Quand le ciel bas et lourd pèse comme un couvercle
Sur l’esprit gémissant en proie aux longs ennuis,
Et que de l’horizon embrassant tout le cercle
Il nous verse un jour noir plus triste que les nuits ;

Quand la terre est changée en un cachot humide,
Où l’Espérance, comme une chauve-souris,
S’en va battant les murs de son aile timide
Et se cognant la tête à des plafonds pourris ;

Quand la pluie étalant ses immenses traînées
D’une vaste prison imite les barreaux,
Et qu’un peuple muet d’infâmes araignées
Vient tendre ses filets au fond de nos cerveaux,

Des cloches tout à coup sautent avec furie
Et lancent vers le ciel un affreux hurlement,
Ainsi que des esprits errants et sans patrie
Qui se mettent à geindre opiniâtrement.

– Et de longs corbillards, sans tambours ni musique,
Défilent lentement dans mon âme ; l’Espoir,
Vaincu, pleure, et l’Angoisse atroce, despotique,
Sur mon crâne incliné plante son drapeau noir.

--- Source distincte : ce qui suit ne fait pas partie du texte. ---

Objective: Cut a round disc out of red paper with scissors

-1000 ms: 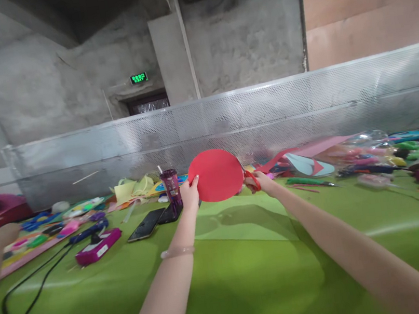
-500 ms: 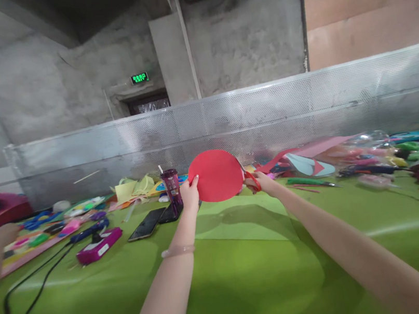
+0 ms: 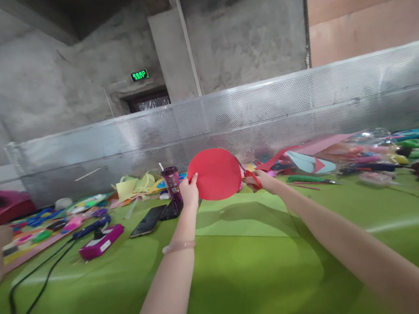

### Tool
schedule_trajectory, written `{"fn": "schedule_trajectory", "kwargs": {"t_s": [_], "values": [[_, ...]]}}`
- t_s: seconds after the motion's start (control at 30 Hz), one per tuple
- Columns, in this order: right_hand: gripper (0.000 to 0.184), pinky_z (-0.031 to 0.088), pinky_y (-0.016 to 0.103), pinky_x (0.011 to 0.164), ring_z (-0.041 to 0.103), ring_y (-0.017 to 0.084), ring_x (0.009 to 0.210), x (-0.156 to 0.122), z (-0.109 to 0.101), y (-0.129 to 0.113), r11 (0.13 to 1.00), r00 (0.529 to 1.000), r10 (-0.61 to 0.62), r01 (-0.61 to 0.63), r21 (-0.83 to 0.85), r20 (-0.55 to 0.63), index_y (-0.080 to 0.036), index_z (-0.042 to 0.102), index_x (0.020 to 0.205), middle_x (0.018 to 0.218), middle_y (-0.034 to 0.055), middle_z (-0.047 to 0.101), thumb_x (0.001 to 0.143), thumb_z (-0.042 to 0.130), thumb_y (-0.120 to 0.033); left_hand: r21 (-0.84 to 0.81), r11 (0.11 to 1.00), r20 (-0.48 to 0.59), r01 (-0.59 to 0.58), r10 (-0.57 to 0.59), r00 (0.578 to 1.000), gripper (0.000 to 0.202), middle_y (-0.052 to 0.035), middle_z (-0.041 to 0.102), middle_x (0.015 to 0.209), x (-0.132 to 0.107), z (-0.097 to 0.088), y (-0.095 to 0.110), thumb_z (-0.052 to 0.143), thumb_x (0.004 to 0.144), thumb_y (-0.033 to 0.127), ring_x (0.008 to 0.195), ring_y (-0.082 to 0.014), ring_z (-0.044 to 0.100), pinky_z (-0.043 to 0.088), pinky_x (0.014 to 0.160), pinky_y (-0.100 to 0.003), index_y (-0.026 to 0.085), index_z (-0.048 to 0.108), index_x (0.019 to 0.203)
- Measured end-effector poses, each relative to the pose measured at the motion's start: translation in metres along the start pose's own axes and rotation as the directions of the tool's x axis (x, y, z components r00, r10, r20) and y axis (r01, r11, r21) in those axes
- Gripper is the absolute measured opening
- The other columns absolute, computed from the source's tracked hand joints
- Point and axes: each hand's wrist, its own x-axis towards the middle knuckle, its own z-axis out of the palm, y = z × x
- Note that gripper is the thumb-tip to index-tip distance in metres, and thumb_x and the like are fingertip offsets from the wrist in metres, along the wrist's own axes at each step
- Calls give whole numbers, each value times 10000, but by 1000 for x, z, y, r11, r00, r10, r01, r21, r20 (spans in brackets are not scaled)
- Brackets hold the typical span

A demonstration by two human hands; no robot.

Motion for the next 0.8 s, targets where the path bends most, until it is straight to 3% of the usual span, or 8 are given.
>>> {"fn": "schedule_trajectory", "kwargs": {"t_s": [0.8], "values": [[326, 395, 227, 417, 422, 85, 389, 3, -3, 6, 999, 1000, -6, 8, -48, 28, -178, 446, 462, 419, -25, 455, 694, 582, -362, 1, 1000, -2, -17, 17, 1000, 230, -101, 673, 824, 0, -2, 3, 537, 764, 336, 789, -230, 605, 438, 778, -325, 142, 654, 806]]}}
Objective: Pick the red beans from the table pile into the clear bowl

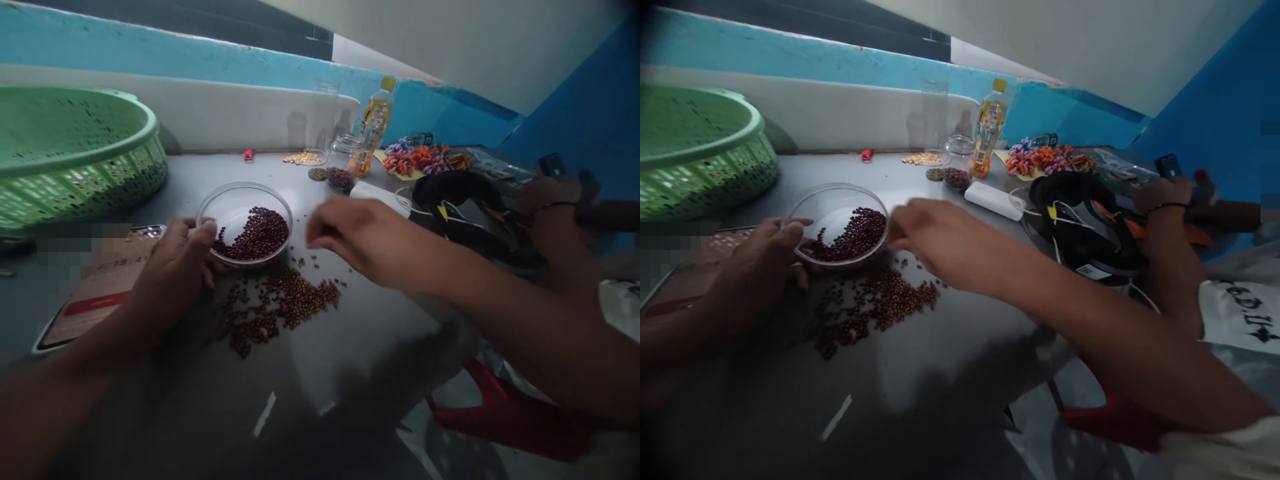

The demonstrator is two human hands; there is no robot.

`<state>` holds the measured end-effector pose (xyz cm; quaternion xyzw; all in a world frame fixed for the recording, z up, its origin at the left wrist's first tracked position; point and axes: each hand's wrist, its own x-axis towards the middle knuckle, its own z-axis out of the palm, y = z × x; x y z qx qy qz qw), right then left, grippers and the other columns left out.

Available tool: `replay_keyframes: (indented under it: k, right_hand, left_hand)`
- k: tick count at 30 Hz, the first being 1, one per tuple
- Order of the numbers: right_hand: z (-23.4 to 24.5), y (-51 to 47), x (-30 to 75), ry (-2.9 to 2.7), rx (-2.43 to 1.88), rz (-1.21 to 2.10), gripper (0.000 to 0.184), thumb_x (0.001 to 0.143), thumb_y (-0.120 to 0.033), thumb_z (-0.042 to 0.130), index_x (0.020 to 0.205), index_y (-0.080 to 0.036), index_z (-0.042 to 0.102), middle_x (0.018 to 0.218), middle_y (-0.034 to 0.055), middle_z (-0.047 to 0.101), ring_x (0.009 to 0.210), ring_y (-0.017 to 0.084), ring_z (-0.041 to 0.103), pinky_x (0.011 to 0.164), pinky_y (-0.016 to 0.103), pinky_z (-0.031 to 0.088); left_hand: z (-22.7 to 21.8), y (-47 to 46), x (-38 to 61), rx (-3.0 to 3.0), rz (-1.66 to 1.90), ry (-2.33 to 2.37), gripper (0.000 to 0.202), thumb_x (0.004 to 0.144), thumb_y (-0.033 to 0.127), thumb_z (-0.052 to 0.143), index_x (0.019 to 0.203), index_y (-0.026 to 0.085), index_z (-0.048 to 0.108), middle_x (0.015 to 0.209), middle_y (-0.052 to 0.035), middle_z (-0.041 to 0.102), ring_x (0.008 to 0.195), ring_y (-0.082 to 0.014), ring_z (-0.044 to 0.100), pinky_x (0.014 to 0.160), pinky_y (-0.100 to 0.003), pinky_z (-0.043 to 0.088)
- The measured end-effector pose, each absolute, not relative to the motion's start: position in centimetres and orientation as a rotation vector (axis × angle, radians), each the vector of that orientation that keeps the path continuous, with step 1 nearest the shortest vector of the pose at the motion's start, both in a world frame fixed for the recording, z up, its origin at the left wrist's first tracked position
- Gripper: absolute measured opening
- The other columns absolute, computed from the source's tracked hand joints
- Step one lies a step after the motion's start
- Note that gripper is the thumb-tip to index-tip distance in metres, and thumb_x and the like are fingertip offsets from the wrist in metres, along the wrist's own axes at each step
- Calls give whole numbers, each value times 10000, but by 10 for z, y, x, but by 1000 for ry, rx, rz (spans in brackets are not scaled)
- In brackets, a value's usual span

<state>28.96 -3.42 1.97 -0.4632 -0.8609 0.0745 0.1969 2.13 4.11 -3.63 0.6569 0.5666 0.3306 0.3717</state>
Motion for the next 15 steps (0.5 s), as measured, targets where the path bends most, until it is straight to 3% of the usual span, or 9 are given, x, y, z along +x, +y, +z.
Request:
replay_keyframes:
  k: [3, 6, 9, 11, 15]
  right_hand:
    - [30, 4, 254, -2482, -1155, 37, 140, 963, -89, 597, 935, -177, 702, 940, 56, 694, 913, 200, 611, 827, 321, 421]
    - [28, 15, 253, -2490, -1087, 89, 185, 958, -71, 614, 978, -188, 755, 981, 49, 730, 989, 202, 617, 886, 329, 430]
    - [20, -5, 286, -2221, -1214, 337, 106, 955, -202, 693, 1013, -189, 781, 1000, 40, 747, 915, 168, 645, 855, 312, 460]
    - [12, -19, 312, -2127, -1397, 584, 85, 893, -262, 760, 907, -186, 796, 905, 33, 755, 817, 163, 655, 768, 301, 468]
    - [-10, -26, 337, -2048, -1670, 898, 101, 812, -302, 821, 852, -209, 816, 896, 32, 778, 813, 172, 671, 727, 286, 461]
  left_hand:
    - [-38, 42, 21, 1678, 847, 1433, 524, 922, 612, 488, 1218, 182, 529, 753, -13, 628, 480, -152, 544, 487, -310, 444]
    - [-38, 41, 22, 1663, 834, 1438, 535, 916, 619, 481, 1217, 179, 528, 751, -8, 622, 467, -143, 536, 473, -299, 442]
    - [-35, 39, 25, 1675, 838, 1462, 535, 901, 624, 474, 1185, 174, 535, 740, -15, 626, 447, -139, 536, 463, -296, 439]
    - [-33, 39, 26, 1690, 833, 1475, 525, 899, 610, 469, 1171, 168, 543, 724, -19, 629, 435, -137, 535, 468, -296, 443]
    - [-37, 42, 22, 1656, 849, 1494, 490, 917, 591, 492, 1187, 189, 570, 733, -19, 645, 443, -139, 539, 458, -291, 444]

 Les Fleurs du mal, 1861, lxxviii (2e éd.)

 

L’Antiquité faisait naître la mélancolie d’un excès de bile noire, déversée par la rate – spleen en anglais. Dans la première section des Fleurs du mal, Baudelaire relie ce terme à l’Idéal, et son ennui prend les proportions de l’immortalité. Riche mais impuissant, le poète était sous tutelle judiciaire et sous le joug de son propre esprit.